Although their mother fell ill with lupis and rheumatoid arthritis and had to
undergo many operations, the older children were able to look after their
younger siblings. Their father, a logger and fisherman, ensured that the family
never went without. The eldest daughter, Donna Henry, recalls growing up
immersed in a very rich culture. When Janet Henry was young, Donna Henry
practiced traditional dances and songs with her.
The
security the family once enjoyed was short lived. The three oldest children were
taken away to residential school. After the death of their father, their mother
no longer had anyone to help her care for the younger children. Janet Henry and
four of her brothers and sisters were placed in foster homes.
One of Janet Henry’s sisters, Sandra Gagnon, describes the break up of the
family as the beginning of "a living nightmare." Many of the siblings lost both
their ties to their culture and their sense of self-esteem.

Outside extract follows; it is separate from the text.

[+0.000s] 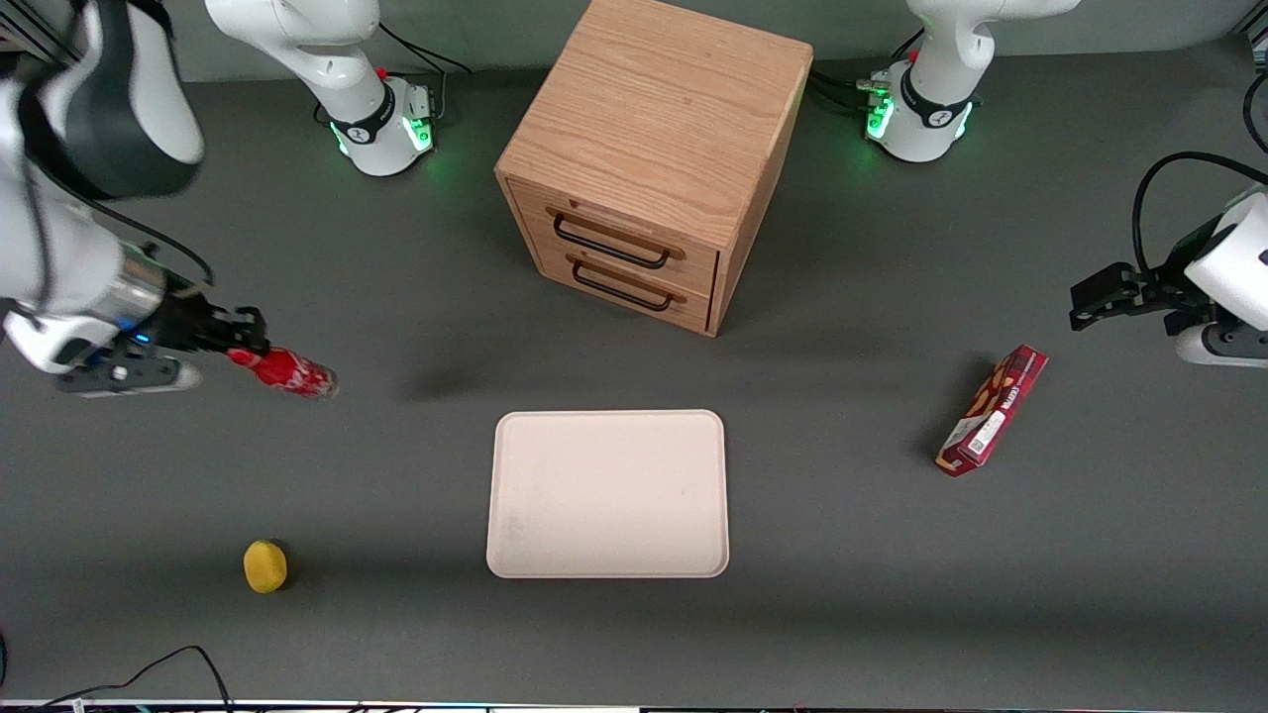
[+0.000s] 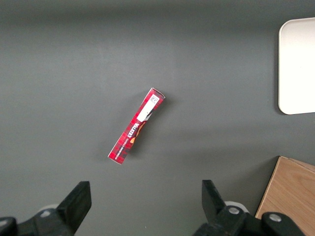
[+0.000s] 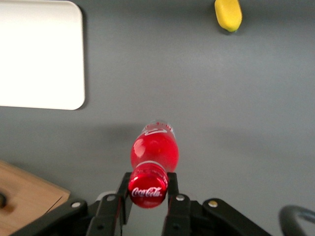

Their years in
residential school or foster homes were followed by alcoholism and depression.
Their sister Lavina was raped and murdered when she was 19. Another sibling
killed himself.
In the midst of all the trauma the family had been subjected to, Sandra Gagnon
remembers how they always expected that Janet would have a bright future ahead
of her. "Janet was really a brilliant young woman," she said. "I never could
have imagined what happened to her." Janet Henry graduated from high school and
attended hairdressing school. She got married and had a daughter, to whom she
was devoted.
However, when Janet Henry’s marriage broke up in the late 1980s, her husband
gained custody of their daughter. Janet Henry was devastated. Donna Henry
recalls, "I watched my baby sister spiral." Janet Henry eventually ended up
living in Vancouver’s Downtown Eastside, a low income neighbourhood known for
drug and the street level sex trades. Her family learned that she had begun
attending parties where she engaged in sex in exchange for drugs.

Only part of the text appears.